| EXTRACTED MATERIAL |
******************************

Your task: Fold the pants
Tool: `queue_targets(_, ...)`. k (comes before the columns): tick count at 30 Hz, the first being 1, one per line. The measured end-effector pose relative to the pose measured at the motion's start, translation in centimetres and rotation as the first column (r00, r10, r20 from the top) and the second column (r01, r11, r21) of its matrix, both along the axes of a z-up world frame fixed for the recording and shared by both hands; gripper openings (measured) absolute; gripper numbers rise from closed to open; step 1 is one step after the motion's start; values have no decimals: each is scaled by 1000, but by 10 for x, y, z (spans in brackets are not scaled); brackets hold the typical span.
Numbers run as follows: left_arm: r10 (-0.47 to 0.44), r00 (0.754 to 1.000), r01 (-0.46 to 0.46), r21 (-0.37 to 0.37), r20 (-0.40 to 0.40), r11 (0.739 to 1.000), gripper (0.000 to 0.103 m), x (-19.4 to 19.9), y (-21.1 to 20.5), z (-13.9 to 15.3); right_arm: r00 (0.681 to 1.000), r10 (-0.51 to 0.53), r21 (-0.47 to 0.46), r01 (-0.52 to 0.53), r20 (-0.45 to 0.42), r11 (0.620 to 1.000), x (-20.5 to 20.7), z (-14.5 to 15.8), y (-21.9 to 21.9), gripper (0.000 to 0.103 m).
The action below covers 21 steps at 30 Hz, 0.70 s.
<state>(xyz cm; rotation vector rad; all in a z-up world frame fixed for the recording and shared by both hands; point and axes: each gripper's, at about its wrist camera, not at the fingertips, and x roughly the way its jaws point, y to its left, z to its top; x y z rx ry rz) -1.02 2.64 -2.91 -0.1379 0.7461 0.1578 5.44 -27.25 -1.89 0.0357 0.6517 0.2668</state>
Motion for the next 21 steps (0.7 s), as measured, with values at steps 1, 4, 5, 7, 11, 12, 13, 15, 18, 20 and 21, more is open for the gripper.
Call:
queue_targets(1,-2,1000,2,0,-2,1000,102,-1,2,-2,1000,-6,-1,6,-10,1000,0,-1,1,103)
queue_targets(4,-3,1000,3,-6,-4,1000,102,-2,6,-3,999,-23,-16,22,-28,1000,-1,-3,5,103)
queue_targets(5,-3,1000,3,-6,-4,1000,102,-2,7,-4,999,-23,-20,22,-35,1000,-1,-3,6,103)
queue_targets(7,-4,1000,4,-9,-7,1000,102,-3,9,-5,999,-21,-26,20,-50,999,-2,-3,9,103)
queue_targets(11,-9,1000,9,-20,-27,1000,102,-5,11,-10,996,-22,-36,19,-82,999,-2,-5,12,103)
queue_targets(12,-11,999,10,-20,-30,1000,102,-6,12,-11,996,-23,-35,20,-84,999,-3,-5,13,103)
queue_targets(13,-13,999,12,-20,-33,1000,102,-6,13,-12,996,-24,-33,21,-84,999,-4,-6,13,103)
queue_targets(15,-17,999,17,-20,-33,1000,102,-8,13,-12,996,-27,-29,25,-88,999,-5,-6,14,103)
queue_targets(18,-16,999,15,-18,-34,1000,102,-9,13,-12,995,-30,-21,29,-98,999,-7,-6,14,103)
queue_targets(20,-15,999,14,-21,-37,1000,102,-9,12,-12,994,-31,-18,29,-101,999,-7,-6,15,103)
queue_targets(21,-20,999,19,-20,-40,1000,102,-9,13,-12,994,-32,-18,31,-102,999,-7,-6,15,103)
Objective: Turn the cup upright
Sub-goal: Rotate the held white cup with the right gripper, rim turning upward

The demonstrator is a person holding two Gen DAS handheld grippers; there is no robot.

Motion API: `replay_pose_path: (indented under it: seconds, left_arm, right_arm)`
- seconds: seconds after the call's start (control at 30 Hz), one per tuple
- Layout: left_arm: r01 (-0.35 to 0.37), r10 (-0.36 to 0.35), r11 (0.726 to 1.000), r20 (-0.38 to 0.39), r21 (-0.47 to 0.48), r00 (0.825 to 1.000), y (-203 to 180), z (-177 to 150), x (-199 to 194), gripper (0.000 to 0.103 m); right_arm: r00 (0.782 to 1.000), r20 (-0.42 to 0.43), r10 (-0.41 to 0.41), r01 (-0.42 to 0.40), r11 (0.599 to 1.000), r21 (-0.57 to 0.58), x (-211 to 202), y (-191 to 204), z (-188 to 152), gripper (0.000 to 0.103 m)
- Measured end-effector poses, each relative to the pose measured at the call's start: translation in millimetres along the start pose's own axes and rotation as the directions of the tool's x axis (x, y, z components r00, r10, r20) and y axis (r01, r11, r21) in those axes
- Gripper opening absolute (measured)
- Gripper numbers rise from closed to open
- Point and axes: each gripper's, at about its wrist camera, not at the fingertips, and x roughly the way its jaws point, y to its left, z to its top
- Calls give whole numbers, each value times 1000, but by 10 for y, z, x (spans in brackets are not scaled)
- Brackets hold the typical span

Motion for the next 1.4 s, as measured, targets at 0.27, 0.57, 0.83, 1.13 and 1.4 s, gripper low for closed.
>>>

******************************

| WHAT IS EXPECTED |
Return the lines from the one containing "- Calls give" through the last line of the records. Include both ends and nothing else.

| OUTPUT FOR THIS TASK |
- Calls give whole numbers, each value times 1000, but by 10 for y, z, x (spans in brackets are not scaled)
- Brackets hold the typical span

Motion for the next 1.4 s, as measured, targets at 0.27, 0.57, 0.83, 1.13 and 1.4 s, gripper low for closed.
>>>

Thus the exercise is complete.